What is optimal movement—can we codify it? What constitutes sub-optimal movement—and how can we assess it? How can we facilitate improved movement and postural behavior on the part of our patients—thereby reducing pain and improving function? In essence, what do I want to teach—and how do I want to teach it?
Seven years after receiving my shiny new PT license, and after seven years of realizing I wasn’t going to get any meaningful movement training from within my beloved profession, I joined an intensive four-year movement training program in 1990. My Feldenkrais training was great, and I personally learned a lot about my own particular movement deficits in that delicious four years. However, though the experiential part of the training was sublime, it was markedly lacking in logic, reasoning, analysis and application to both daily life and to clinically relevant movement and pain problems.
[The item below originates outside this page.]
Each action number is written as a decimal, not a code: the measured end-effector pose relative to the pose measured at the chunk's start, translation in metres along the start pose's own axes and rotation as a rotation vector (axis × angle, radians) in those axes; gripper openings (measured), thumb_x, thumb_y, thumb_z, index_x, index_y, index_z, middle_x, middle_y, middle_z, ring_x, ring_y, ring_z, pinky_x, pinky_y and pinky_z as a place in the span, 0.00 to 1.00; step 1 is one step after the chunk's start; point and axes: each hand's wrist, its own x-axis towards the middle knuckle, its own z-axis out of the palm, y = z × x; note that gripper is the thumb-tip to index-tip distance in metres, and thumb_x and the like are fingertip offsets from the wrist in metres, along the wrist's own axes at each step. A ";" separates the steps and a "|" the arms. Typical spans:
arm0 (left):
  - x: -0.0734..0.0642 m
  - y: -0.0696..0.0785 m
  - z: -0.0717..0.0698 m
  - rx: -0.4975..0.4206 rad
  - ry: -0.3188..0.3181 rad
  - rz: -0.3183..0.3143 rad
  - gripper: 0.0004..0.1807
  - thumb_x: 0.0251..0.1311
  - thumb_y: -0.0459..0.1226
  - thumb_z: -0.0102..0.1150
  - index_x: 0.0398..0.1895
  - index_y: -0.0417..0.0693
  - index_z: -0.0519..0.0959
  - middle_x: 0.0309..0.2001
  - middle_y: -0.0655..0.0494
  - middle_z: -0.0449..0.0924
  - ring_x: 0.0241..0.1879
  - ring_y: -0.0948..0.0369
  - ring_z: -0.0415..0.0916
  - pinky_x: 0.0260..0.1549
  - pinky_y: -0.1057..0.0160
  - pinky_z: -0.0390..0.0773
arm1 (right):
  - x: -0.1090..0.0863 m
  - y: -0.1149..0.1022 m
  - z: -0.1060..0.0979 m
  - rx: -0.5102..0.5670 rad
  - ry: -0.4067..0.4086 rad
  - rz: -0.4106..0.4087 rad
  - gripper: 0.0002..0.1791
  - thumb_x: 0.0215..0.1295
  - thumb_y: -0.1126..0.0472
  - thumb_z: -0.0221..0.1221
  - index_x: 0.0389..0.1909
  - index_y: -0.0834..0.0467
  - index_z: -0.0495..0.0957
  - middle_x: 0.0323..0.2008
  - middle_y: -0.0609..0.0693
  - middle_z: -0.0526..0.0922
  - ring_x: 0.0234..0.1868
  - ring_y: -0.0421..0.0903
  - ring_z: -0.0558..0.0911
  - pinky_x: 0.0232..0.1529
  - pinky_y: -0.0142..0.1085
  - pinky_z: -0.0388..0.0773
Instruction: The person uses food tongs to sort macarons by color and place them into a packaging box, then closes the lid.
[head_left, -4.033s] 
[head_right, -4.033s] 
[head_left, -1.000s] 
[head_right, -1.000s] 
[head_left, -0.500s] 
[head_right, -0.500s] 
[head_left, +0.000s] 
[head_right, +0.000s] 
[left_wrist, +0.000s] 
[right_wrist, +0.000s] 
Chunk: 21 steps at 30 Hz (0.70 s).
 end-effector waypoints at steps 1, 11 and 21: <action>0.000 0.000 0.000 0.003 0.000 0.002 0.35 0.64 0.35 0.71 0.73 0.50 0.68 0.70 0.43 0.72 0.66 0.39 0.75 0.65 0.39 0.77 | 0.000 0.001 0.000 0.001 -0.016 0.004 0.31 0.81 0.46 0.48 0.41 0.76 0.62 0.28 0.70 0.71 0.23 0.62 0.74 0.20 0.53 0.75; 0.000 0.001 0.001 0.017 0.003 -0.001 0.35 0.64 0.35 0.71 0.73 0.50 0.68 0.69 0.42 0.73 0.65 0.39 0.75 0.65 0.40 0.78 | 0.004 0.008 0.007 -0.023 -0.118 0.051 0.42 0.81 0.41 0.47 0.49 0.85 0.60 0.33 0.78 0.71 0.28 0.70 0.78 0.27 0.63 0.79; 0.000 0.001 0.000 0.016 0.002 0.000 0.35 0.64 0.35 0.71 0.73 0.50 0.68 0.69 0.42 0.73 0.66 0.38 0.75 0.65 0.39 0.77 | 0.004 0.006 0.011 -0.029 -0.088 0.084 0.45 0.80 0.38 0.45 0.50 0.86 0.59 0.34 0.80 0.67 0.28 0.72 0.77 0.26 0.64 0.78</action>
I got personal and subjective information from one source. I got general and objective information from another source. But there was no connection—each camp used different language, thought along different pathways, and operated with different paradigms. Nevertheless, I could see a glimmer of affinity—though they seemed to be on the opposite side of a chasm, information could still be exchanged. Mostly, I could tell that the movements I learned in my Feldenkrais training could be utilized, with modifications, in my orthopedic practice.
Following that thread, I embarked on a project of bridge-building—knowing full well that bridges tend to get walked on from both sides. Using what I learned in my training with my ortho patients, I experimented and observed, thought and analyzed. I compared movement training techniques and strategies to traditional exercise prescription models. Making tons of mistakes, I developed a thought process and created a language that I could use to document my work and to explain to colleagues what I was doing, and why.
By the time I got to that 1997 ‘movement and motor control’ course, I had a pretty good start on a comprehensive system of rehab-specific movement training. Leaving that course with some degree of deflation and with more than a little empathy for my profession, I was pretty sure I had something valuable to offer to my colleagues. Loaded up with tons of content, having added Yoga and T’ai Chi to my toolbox, and armed with a solid conceptual framework, I decided to throw my hat in the ring. It was then that Therapeutic Movement Seminars came into being.
Since starting in my living room and begging friends and co-workers to come for free, TMS has grown exponentially. From that first weekend course on the hips and low back, we have expanded to offering seven distinct movement-related courses, have written two books, and are now teaching our sixth immersive two-year certification program. We produce our own courses locally and nationally, teach at state conferences and private institutions around the country, and have been traveling to international invitations for the last five years. So, why should you consider trying out this approach?
One, I know our patients love this stuff—they are thirsty for personally actionable information and are excited when they become aware of the control they can have over their own well-being. Two, the most common comments we get on evaluation forms is how much participants learn and benefit from the information personally—they love the way the movements make them feel. And three, since we are aspiring to doctoral level work, I believe we need to provide our patients with something better than what they can get off the internet or from their personal trainer.